*** Opening Input data ***

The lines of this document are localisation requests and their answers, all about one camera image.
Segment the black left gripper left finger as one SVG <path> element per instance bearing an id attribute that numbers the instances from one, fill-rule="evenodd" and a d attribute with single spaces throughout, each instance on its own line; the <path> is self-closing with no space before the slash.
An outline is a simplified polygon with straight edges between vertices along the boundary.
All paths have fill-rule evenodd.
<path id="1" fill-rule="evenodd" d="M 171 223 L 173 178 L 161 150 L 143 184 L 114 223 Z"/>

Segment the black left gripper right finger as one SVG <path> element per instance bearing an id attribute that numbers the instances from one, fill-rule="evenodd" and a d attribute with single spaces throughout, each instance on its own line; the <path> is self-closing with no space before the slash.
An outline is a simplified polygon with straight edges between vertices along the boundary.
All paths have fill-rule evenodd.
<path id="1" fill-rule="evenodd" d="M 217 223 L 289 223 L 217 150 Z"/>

*** Closing Input data ***
*** Opening Input data ***

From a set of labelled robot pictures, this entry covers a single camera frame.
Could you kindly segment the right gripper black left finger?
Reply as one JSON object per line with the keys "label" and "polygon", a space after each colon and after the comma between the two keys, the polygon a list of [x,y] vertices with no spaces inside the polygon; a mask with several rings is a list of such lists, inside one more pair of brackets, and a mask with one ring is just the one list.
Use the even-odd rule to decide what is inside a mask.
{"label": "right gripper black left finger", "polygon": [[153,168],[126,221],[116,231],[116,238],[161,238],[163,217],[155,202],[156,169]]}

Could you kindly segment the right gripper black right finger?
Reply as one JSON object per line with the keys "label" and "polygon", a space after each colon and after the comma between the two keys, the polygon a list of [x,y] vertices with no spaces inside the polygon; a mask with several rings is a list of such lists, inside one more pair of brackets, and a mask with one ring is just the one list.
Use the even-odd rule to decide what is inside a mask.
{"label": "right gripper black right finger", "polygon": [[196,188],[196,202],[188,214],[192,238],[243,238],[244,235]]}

*** Closing Input data ***

Assignment:
Report each line of the data in which "instance" occurs.

Task output:
Segment the black left gripper left finger as one SVG <path> element per instance bearing an id attribute that numbers the instances from one, fill-rule="evenodd" and a d attribute with single spaces throughout, each instance on its own line; the <path> is self-closing with no space before the slash.
Segment the black left gripper right finger as one SVG <path> element per instance bearing an id attribute that numbers the instances from one, fill-rule="evenodd" and a d attribute with single spaces throughout, each instance on its own line; the <path> is self-closing with no space before the slash.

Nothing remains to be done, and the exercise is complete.